Sometimes letterpress printing can be like riding a bike, while drinking a cup of coffee, while balancing an egg on your head, while writing a letter. There are a lot of things going on, and a lot of things that always need constant attention.
One of Those Places is Inking
Proper inking is the cornerstone of quality letterpress printing. Too much ink and your print becomes fuzzy and undefined, too little ink and your color will begin to lighten and provide uneven coverage on large solids. For perfect letterpress printing, you need to find the "Goldilocks" amount of ink for each project and work to maintain that level over the entire project.
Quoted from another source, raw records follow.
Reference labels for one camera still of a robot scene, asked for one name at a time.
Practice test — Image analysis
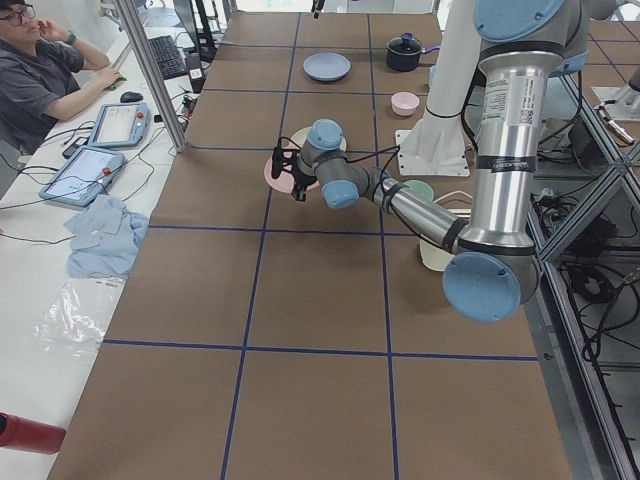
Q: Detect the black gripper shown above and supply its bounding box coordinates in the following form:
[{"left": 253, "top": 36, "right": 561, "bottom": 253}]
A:
[{"left": 290, "top": 150, "right": 316, "bottom": 202}]

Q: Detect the pink plate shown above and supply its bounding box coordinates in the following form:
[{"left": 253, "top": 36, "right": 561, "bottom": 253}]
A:
[{"left": 263, "top": 155, "right": 321, "bottom": 193}]

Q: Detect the light blue plate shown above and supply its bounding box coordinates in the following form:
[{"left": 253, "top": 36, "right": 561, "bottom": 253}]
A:
[{"left": 303, "top": 52, "right": 351, "bottom": 82}]

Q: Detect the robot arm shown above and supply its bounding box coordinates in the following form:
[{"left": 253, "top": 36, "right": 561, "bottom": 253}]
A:
[{"left": 272, "top": 1, "right": 593, "bottom": 322}]

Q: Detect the cream plate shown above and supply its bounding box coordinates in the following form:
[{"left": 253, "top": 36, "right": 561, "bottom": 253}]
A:
[{"left": 290, "top": 126, "right": 347, "bottom": 150}]

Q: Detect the green bowl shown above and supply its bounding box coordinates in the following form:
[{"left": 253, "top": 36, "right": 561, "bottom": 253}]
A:
[{"left": 404, "top": 179, "right": 435, "bottom": 201}]

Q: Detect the pink bowl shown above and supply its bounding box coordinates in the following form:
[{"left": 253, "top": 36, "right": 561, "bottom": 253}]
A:
[{"left": 391, "top": 91, "right": 420, "bottom": 117}]

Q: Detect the white bowl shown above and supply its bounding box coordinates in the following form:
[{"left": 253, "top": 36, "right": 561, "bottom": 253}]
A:
[{"left": 419, "top": 240, "right": 454, "bottom": 272}]

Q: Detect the dark blue pot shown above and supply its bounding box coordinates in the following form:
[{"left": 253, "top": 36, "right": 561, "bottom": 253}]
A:
[{"left": 386, "top": 32, "right": 441, "bottom": 72}]

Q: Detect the black keyboard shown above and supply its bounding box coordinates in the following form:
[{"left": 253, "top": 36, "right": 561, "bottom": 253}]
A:
[{"left": 148, "top": 35, "right": 188, "bottom": 80}]

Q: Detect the upper teach pendant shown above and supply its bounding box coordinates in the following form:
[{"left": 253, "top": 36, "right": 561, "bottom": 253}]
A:
[{"left": 88, "top": 102, "right": 149, "bottom": 149}]

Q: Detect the teach pendant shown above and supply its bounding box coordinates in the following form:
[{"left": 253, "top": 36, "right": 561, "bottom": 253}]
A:
[
  {"left": 88, "top": 102, "right": 149, "bottom": 149},
  {"left": 39, "top": 146, "right": 125, "bottom": 207}
]

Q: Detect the black computer mouse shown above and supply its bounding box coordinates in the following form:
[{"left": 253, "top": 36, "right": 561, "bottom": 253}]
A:
[{"left": 119, "top": 91, "right": 144, "bottom": 103}]

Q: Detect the light blue cloth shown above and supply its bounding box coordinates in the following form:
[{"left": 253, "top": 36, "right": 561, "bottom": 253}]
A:
[{"left": 64, "top": 194, "right": 149, "bottom": 278}]

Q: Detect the lower teach pendant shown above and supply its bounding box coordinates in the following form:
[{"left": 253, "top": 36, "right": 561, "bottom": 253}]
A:
[{"left": 39, "top": 146, "right": 125, "bottom": 207}]

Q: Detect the clear plastic bag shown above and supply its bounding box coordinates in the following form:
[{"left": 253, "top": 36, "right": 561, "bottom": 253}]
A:
[{"left": 26, "top": 278, "right": 125, "bottom": 361}]

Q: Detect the seated person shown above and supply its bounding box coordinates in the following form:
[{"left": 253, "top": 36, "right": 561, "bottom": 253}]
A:
[{"left": 1, "top": 1, "right": 123, "bottom": 154}]

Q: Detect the red cylinder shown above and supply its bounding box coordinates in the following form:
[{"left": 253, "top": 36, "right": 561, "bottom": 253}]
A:
[{"left": 1, "top": 412, "right": 66, "bottom": 455}]

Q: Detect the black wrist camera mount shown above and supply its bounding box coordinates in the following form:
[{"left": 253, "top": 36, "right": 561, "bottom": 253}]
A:
[{"left": 270, "top": 146, "right": 299, "bottom": 180}]

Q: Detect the black camera cable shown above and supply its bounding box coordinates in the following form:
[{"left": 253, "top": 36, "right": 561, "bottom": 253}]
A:
[{"left": 277, "top": 135, "right": 401, "bottom": 221}]

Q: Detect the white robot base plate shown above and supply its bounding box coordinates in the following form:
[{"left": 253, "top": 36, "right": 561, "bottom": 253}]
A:
[{"left": 395, "top": 130, "right": 470, "bottom": 177}]

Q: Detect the aluminium frame post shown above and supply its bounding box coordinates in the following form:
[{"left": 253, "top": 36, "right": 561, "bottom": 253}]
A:
[{"left": 113, "top": 0, "right": 187, "bottom": 153}]

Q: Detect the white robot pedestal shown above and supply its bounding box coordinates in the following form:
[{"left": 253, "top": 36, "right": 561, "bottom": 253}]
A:
[{"left": 424, "top": 0, "right": 481, "bottom": 120}]
In letterpress, printing inking is controlled by two factors - the physical amount of ink you put on the press and the height of the ink rollers as they pass over the printing plate. Proper height of ink rollers can be set with the aid of a roller height gage (often referred to as a "lollipop") and can be checked under magnification (especially on jobs with finer details) with a loop. What may work for one job, may not work for the next, so it is important to make ink adjustment a priority on every job. The last thing to look out for when it comes to ink is color consistency (apart from mixing the color...that is a lesson for another time). Depending on what color was used last on the press, among a variety of other things, the color of the ink may change during a print run, so always keep your color guide close at hand.
Make it Routine
Get a routine down. Checking the inking as you are printing should become second nature and automatic through the entirety of a press run. Three places to always check inking, every time...are on the image or design, in the negative space, and on the back of the paper. Write it down, make it into a song, just don't forget!